A look back at the prominent ball-tampering controversies that have engulfed world cricket in the recent past

In the Newlands Test, the same one in which Cameron Bancroft was caught using sticky tape to try to rub gains of sand on the ball, South Africa tried some accelerating methods of their own. They were spoken to about throwing the ball onto the pitch from the outfield, something which can speed up how quickly the leather gets scuffed up. Umpire Nigel Llong could be heard telling du Plessis and wicketkeeper Quinton de Kock, who was catching the ball on the bounce, that the practice "had to stop". South Africa did not need further reprimanding and no action needed to be taken.

But in Australia's case, by the time the umpires came to know about Bancroft's actions in tampering with the ball, the rest of the world knew too. Bancroft was spotted on television cameras in the 43rd over of South Africa's second innings, with the hosts 185 runs ahead and only two wickets down. The chance to win the series had not slipped away from Australia at that stage, but it seemed to be heading that way and Smith admitted that he felt the ball was not doing enough, which led to the tampering.
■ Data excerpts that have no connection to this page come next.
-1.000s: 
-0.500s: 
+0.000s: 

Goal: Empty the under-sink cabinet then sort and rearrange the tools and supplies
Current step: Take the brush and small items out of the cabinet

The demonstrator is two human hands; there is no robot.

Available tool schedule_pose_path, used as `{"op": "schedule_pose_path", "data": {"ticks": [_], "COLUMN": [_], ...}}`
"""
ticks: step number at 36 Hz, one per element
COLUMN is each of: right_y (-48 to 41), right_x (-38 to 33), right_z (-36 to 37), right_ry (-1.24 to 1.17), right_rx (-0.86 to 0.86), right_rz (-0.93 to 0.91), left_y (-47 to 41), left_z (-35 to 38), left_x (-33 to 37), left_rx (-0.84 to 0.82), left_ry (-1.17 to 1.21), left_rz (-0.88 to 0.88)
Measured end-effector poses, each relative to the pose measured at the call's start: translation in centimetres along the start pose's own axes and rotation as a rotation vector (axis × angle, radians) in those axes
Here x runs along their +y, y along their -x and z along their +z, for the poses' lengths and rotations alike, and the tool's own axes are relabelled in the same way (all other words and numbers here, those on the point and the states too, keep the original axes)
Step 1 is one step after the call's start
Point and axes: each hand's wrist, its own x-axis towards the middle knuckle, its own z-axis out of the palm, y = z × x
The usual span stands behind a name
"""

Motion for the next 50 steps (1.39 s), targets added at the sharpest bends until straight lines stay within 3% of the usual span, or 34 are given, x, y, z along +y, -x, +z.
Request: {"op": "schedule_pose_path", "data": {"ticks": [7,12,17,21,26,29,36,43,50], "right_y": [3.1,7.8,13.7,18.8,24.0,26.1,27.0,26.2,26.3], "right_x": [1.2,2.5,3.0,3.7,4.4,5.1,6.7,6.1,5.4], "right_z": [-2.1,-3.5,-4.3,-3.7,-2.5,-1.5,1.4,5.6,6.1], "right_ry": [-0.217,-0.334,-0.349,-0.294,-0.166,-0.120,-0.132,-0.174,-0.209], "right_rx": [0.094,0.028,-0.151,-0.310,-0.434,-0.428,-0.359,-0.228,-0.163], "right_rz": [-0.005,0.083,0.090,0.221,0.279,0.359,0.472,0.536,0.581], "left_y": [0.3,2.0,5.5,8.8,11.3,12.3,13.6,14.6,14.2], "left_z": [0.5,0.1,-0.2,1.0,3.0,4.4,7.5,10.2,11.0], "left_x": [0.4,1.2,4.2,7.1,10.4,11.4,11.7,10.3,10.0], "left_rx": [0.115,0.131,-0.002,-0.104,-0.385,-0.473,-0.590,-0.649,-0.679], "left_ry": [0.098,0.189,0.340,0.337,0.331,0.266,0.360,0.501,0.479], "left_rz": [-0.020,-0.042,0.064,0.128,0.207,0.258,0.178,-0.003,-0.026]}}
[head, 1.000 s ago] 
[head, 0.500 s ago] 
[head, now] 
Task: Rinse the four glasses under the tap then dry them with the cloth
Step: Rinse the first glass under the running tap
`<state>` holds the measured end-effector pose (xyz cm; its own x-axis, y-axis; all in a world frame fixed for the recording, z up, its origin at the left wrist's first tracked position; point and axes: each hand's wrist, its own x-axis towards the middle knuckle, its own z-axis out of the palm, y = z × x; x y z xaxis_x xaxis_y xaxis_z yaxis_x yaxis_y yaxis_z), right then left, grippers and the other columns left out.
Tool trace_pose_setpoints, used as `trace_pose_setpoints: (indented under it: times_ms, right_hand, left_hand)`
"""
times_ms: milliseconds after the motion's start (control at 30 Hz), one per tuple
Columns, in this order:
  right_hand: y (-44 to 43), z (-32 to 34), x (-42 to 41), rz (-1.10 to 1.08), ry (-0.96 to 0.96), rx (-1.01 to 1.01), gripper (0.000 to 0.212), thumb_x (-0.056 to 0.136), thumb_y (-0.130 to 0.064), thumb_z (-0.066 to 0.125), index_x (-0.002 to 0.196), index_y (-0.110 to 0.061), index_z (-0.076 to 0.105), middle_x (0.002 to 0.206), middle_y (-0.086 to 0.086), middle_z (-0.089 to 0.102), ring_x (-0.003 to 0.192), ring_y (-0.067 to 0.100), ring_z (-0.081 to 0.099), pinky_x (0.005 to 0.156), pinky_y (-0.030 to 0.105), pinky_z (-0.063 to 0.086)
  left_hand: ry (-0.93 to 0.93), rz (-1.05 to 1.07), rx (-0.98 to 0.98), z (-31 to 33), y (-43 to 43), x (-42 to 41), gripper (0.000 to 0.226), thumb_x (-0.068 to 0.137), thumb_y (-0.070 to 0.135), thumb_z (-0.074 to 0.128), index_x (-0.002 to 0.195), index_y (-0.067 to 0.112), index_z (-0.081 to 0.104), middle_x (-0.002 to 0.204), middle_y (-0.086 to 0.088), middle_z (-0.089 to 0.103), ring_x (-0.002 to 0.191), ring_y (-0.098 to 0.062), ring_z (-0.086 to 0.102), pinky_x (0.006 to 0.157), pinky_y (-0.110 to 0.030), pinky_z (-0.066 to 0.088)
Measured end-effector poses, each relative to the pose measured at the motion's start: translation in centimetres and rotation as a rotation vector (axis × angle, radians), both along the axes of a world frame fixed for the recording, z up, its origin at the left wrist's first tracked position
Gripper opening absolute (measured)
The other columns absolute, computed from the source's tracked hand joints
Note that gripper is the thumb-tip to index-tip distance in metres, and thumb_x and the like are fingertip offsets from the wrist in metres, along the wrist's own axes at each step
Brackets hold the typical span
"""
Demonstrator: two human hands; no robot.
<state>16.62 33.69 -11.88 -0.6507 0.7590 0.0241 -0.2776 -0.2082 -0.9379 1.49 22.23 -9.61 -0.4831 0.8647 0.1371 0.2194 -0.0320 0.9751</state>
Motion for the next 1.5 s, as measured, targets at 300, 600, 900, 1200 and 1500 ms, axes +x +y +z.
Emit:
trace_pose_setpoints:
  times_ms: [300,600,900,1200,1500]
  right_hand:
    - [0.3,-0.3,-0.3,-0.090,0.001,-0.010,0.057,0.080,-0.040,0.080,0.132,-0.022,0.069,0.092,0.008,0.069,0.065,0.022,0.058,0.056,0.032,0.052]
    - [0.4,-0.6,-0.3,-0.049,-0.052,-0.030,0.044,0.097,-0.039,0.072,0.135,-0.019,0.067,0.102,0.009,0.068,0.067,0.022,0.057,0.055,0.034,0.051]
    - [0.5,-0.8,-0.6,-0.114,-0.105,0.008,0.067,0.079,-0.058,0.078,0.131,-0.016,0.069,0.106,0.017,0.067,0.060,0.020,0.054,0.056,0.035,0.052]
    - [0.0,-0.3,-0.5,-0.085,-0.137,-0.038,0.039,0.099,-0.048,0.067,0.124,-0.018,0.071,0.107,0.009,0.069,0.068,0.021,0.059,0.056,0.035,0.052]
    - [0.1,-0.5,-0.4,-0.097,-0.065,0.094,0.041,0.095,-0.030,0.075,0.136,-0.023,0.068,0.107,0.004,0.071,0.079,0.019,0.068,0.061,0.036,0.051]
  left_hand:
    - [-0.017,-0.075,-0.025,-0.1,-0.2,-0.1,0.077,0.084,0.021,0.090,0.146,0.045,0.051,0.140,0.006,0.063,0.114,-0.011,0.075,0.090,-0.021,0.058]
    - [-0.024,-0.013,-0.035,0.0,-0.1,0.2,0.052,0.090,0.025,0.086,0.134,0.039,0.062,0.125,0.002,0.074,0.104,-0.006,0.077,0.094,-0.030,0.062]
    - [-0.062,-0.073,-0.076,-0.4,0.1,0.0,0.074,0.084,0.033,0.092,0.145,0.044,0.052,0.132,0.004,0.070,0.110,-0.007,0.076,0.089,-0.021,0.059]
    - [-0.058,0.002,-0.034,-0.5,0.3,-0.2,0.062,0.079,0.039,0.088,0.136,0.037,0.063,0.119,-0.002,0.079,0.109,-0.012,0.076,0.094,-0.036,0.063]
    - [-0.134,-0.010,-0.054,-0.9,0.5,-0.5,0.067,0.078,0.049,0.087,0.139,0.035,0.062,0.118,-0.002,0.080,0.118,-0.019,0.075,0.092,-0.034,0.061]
For Gibson, Australia have fallen on their own sword because they were blinded by a desire to dominate play. "The Aussies have said themselves that the brand of cricket they play is to win at all costs, and when you have that mindset... when you look at the Ashes, they were never really behind in many of the games. They won quite comfortably," Gibson said. "Here they were behind a couple of times and perhaps that desperation came into it for them. It's a shame that something like this had to happen for them to have a look at themselves. We just leave that to them and we'll focus on winning the next game."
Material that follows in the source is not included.